Aşağıdaki hallerde bir tutuklama nedeni var sayılabilir:
a) Şüpheli veya sanığın kaçması, saklanması veya kaçacağı şüphesini uyandıran somut olgular varsa.
b) Şüpheli veya sanığın davranışları;
1.Delilleri yok etme, gizleme veya değiştirme,
2.Tanık, mağdur veya başkaları üzerinde baskı yapılması girişiminde bulunma,
Hususlarında kuvvetli şüphe oluşturuyorsa…” tutuklama kararı verilmektedir.
Görülmektedir ki, CMK 100. Maddesinde yazılı tutuklama nedenleri bulunmaktadır. Kuvvetli suç şüphesinin varlığını gösteren olgular mevcutsa hakim veya mahkeme tutuklama tedbirini uygulayacaktır.
Bunun yanında Ceza Muhakemesi Kanunumuzun 100. Maddesinin devamında belli katalog suçlar sayılmıştır. Bu suçlar ise şöyledir;
26.9.2004 tarihli ve 5237 sayılı Türk Ceza Kanununda yer alan;
1.Soykırım ve insanlığa karşı suçlar (madde 76, 77, 78),
2.Göçmen kaçakçılığı ve insan ticareti (madde 79, 80)
3.Kasten öldürme (madde 81, 82, 83),
4.Silahla işlenmiş kasten yaralama (madde 86, fıkra 3, bent e) ve neticesi sebebiyle ağırlaşmış kasten yaralama (madde 87), İşkence (madde 94, 95)
5.Cinsel saldırı (birinci fıkra hariç, madde 102),
6.Çocukların cinsel istismarı (madde 103),
7.Hırsızlık (madde 141, 142) ve yağma (madde 148, 149),
8.Uyuşturucu veya uyarıcı madde imal ve ticareti (madde 188),
9.Suç işlemek amacıyla örgüt kurma (iki, yedi ve sekizinci fıkralar hariç, madde 220),
10.Devletin Güvenliğine Karşı Suçlar (madde 302, 303, 304, 307, 308),
11.Anayasal Düzene ve Bu Düzenin İşleyişine Karşı Suçlar (madde 309, 310, 311, 312, 313, 314, 315),
12.6136 sayılı Ateşli Silahlar ve Bıçaklar ile Diğer Aletler Hakkında Kanunda tanımlanan silah kaçakçılığı (madde 12) suçları
13.4389 sayılı Bankalar Kanununun 22 nci maddesinin (3) ve (4) numaralı fıkralarında tanımlanan zimmet suçu
14.4926 sayılı Kaçakçılıkla Mücadele Kanununda tanımlanan ve hapis cezasını gerektiren suçlar.21.7.1983 tarihli ve 2863 sayılı Kültür ve Tabiat Varlıklarını Koruma Kanununun 68 ve 74 üncü maddelerinde tanımlanan suçlar
15.6831 sayılı Orman Kanununun 110 uncu maddesinin dört ve beşinci fıkralarında tanımlanan kasten orman yakma suçları
16. 2911 sayılı Toplantı ve Gösteri Yürüyüşleri Kanununun 33 üncü maddesinde sayılan suçlar
17.3713 sayılı Terörle Mücadele Kanununun 7 nci maddesinde belirtilen suçlar
Yukarıda belirtilen suçlar Ceza Muhakemesi Kanunumuzda katalog suçlar olarak düzenlenmiştir. Bu suçların işlendiği hususunda kuvvetli şüphe sebeplerinin varlığı halinde, tutuklama nedeni var sayılabilmektedir.

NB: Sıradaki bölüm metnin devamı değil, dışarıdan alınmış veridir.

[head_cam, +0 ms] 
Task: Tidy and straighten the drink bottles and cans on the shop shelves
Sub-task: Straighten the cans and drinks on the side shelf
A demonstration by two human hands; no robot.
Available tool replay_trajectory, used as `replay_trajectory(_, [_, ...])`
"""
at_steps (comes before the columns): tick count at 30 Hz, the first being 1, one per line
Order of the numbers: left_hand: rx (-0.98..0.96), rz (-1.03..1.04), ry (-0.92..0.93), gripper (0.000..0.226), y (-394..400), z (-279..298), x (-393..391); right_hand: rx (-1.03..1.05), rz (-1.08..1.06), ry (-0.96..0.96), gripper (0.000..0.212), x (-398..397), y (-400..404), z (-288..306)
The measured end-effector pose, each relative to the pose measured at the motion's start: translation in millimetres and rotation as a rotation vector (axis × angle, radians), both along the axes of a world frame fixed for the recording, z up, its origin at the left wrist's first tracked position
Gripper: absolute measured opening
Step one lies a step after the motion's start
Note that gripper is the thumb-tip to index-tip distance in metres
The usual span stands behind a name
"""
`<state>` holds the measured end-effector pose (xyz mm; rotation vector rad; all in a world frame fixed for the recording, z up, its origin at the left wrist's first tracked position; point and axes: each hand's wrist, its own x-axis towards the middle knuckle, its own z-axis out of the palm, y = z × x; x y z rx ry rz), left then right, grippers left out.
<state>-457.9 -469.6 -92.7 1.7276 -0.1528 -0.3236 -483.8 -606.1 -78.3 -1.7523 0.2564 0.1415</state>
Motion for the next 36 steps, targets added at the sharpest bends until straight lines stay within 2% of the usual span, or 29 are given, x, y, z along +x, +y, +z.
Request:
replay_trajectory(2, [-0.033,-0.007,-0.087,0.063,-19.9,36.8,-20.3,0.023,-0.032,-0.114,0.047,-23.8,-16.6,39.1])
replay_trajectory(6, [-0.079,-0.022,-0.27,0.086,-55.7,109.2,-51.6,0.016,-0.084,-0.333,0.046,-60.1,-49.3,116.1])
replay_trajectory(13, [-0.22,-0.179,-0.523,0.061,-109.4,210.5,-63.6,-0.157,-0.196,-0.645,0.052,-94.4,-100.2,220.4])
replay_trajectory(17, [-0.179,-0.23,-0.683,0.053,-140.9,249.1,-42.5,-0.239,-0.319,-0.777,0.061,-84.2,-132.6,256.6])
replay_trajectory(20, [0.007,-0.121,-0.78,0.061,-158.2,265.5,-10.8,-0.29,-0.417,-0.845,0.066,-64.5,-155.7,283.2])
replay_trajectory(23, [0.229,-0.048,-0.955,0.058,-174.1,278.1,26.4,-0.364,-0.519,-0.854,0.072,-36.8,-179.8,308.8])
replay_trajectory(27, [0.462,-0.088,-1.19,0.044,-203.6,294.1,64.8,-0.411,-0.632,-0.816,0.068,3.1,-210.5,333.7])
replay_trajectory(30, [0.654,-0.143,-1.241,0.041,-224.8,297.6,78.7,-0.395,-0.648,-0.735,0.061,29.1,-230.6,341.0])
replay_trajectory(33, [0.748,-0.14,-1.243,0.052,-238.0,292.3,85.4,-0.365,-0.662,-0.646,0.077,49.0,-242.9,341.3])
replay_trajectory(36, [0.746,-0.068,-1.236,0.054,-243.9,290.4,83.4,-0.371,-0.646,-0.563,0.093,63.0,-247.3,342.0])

Bunun yanında; sadece adlî para cezasını gerektiren suçlar veya vücut dokunulmazlığına karşı kasten işlenenler hariç olmak üzere hapis cezasının üst sınırı iki yıldan fazla olmayan suçlarda tutuklama kararı verilmeyecektir. Bu gibi durumlarda Ceza Muhakemesi kanunumuza göre tutuklama kararı verilmeyecektir.
Tutuklama bir ceza değil sınırlı olarak kullanılması gereken bir tedbirdir. Aksi durumda kişinin hak ve özgürlüğü doğrudan ilgilendirdiğinden ölçüsüz kullanılması hukuka aykırı olacaktır.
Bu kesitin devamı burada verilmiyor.